As your baby continues to grow and develop, here are some tips to support their progress and keep them engaged:

Encourage mobility: Create a safe space for your baby to crawl, explore and pull themselves to a standing position. Use toys to motivate them to move around and strengthen their muscles. Baby-proofing is essential at this stage to prevent accidents.

Interactive play: Engage in interactive play that stimulates their senses and promotes cognitive development. Toys that make noise, light up, or have different textures are great for keeping your baby entertained and learning. Showing them different emotions on your face helps them develop appropriate facial expressions too. 

Promote language skills: Talk to your baby throughout the day, describing your actions and naming objects. Reading books together and singing songs also help develop their language skills. Respond to their babbles to encourage two-way communication.

Support fine motor skills: Provide toys within your baby’s reach that encourage grasping, squeezing, and manipulating. Simple activities like stacking blocks, playing with shape sorters, and using finger foods during mealtime can enhance their dexterity.

Foster social interaction: Arrange playdates with other babies to help develop their social skills. Observing and interacting with peers teaches your baby about sharing, empathy, and cooperation.

Introduce cause and effect: Toys that demonstrate cause and effect, like push-and-pull toys or activity centres with buttons to press, help your baby understand the relationship between actions and outcomes.

Encourage independence: Allow your baby to try new things on their own, even if it means a bit of mess or slower progress. This fosters a sense of independence and confidence.

Provide emotional support: Be responsive to your baby’s emotions. Offer comfort and reassurance during times of distress, and celebrate their achievements with enthusiasm. Building a strong emotional bond is crucial for overall infant development.

Items you will need this month

  • Teething toys: To soothe those aching gums as new teeth come in.
  • High chair: For introducing more solid foods and encouraging self-feeding.
  • Sippy cups: To help transition from bottle to cup.
  • Baby-proofing supplies: Outlet covers, cabinet locks, and corner guards to keep your little explorer safe.
  • Interactive toys: Blocks, stacking rings, and soft balls to enhance fine motor skills and cognitive development.
  • Board books: Colourful, sturdy books for story time and language development.
  • Baby monitor: To keep an eye on your baby during naps and nighttime sleep.
  • Sleeping bag: A safe alternative to blankets for keeping your baby warm at night.
  • Soft finger foods: Such as steamed vegetables and well-cooked pasta to encourage self-feeding and pincer grasp development.

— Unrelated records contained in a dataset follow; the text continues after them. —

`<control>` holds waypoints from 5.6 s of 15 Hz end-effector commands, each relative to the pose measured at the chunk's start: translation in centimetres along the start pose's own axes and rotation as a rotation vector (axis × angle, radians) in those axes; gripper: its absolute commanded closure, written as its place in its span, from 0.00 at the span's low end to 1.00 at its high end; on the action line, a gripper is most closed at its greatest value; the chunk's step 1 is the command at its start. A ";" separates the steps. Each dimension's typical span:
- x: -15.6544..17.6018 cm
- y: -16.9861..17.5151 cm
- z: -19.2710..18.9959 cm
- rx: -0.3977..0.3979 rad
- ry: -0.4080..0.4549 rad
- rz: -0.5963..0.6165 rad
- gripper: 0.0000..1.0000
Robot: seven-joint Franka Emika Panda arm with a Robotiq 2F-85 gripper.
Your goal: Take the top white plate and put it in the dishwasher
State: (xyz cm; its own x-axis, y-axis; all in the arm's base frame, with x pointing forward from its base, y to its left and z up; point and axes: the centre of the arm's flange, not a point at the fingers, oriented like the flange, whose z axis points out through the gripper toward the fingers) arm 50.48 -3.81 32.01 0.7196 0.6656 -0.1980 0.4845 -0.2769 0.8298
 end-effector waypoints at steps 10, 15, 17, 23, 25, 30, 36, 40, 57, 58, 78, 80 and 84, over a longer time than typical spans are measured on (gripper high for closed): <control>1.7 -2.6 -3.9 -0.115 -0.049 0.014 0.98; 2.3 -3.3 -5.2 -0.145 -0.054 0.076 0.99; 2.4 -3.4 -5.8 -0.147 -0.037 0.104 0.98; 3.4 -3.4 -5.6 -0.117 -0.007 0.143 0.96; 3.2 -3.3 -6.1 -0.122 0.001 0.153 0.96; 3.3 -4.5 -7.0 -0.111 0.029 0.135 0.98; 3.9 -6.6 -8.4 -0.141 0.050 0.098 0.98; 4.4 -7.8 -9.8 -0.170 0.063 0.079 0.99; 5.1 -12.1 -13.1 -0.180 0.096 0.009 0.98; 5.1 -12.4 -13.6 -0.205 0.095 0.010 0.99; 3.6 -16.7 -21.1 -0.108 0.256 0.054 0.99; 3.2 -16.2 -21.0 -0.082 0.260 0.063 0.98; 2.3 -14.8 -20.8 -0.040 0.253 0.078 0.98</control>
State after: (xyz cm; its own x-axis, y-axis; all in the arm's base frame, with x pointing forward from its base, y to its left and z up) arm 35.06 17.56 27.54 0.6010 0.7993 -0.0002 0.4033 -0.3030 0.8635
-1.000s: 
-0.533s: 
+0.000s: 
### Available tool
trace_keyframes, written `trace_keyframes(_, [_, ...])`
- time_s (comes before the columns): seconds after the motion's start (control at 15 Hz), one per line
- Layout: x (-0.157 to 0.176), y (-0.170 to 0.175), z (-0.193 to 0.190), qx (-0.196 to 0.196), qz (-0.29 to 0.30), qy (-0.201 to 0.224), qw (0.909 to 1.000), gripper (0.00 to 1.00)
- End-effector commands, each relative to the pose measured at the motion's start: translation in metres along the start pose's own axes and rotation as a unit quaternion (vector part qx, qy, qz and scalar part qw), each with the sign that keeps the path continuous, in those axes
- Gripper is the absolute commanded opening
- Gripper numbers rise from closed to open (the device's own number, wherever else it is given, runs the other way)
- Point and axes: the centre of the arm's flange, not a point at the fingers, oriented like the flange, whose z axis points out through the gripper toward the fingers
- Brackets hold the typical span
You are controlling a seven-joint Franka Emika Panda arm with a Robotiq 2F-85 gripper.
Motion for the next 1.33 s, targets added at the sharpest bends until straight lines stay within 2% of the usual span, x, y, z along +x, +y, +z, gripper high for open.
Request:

8-month-old baby checklist and tips

  • Baby-proof the house: Ensure all potential hazards are secured and create a safe environment for your baby to explore.
  • Schedule a check-up: Keep up with regular health professional visits and vaccinations to monitor your baby’s growth and health.
  • Encourage exploration: Provide a safe space for your baby to move and explore, fostering physical and cognitive development.
  • Talk and read daily: Boost language development with regular conversations, reading books, and singing songs.
  • Introduce new foods: Offer a variety of textures and tastes to expand their palate and meet nutritional needs.
  • Establish routines: Maintain consistent meal, nap, and bedtime routines to provide a sense of security and predictability.
  • Play peekaboo: Help develop cognitive skills and facial expressions with interactive games that teach object permanence.
  • Monitor sleep patterns: Ensure your baby is getting enough sleep and create a safe sleep environment.
  • Support fine motor skills: Provide toys and activities that encourage grasping, squeezing, and manipulating objects.
  • Foster social interaction: Arrange playdates and social activities to help your baby’s development of social skills.